Eine Inzeit, in der Du zum Beispiel in Frieden bringst, was Dich heißt, Auszeiten nehmen zu müssen. Auszeiten, die Dich aus Deinem Sein herausholen sollen und dabei nur versuchen, Dich zu Dir nach Hause zu bringen. Nach Hause, wo Du aber gar nicht hinmöchtest, weil dort so viel fehlt. Wo Du aber doch hinmöchtest, weil Du dort zu Hause bist. Hin, her, hinaus, hinein, als hingest Du zwischen zwei Sekunden fest oder anders: Würdest ständig versuchen, den Moment zwischen zwei Sekunden eben n i c h t ertragen zu müssen. Weil er Dich erinnert an x, y oder z und vor allem ans Sterben, das hoffentlich den Gefallen tun wird, nicht in so einem Zwischendensekundenmoment, sondern davor oder danach stattzufinden. (So Du Deine Geburt überstanden hast, dieses erste Zwischenlebenundtod, bist Du ohnehin auf dem Sterbensweg unterwegs. Aber kein Sterbenswörtchen darüber verlieren, bitte, ich weiß …) Eine Inzeit, die Dich herausholt aus dem Alltag und aus Auszeiten, hinein zu Dir, in Dich, Dein Haben und Sein.

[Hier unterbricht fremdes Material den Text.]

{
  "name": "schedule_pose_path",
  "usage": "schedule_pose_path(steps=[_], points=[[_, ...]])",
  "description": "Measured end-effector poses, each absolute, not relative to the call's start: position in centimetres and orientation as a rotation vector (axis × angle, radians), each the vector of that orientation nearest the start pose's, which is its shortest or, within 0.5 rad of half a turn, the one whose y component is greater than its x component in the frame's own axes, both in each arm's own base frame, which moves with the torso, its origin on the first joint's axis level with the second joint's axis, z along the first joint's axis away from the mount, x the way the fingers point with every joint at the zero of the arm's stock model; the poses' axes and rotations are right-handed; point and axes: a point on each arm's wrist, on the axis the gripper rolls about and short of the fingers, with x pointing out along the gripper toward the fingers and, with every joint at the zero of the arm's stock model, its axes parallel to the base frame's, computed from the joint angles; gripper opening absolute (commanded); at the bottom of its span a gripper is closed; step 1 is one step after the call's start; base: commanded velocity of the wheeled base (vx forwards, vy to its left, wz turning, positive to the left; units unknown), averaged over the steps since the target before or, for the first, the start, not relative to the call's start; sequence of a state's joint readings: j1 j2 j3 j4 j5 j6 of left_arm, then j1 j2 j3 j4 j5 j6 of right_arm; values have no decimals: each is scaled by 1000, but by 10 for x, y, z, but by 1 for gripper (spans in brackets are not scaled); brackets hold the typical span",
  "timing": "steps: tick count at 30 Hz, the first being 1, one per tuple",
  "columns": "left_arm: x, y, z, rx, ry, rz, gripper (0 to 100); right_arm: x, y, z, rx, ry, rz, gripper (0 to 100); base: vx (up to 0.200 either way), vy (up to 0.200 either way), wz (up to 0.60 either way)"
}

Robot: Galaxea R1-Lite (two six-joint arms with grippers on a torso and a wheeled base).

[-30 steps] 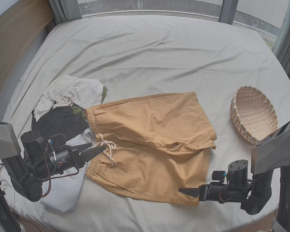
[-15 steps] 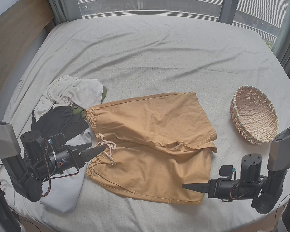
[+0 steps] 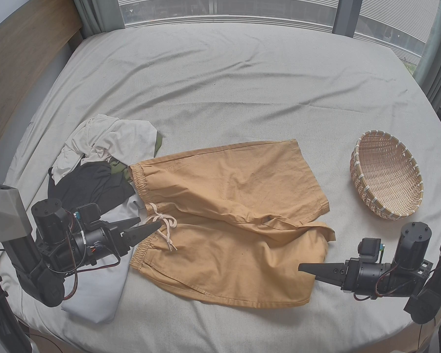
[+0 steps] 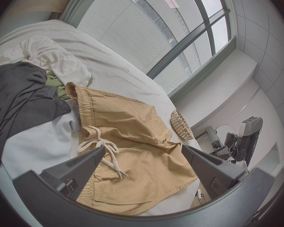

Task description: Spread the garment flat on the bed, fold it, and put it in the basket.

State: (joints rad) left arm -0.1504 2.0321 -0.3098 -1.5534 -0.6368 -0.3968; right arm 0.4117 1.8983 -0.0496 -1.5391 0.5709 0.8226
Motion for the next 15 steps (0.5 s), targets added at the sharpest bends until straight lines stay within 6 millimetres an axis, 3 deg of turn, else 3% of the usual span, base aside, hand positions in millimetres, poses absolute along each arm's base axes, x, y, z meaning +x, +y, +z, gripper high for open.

Vom nächsten Jahr trennt uns der Moment zwischen der Sekunde 23:59 und 00:00. Geh mal da hinein in diese Inzeit. Deine Inzeit, die immer ist, und bleib darin, in diesem Zwischen, von einem zum nächsten, das das Davor und Danach schon bei sich hat. Das nicht bleibt und doch von Dauer ist. In diesem Jahr ist die Gelegenheit günstig, da hineinzugehen, weil drum herum alles so viel stiller sein wird.

Die Zeit weiß vermutlich nicht, dass sie vergeht. Aber Du weißt das, und vergehst auch, wie eine Blume (Ps 103, 15). Wohingegen die Zeit bleibt.

Menschen nehmen Auszeiten, um zu sich zurückzufinden. Wo sie nie ankommen und darum immer wieder auf die Suche gehen.

Nimm Dir Inzeit, um das, was Du von Dir verloren hast, zurückzuholen. In Deine Zeit jetzt zurückzuholen und für die Zeit, die kommt. So bleibst Du. In Dir, im Eins. Jetzt und dereinst.

Auch, wenn mittlerweile kleine Auszeiten vom Alltag angeblich in einer Kaffeetasse Platz haben: Inzeit ist immer, so Du mit der Zeit gehst 🙂 Was Du auf Auszeiten gesucht hast, kommt dann fast von selbst zurück. So wie das neue Jahr, ob Du Dich nun auf die Sekunde davor, danach oder das Dazwischen konzentrierst.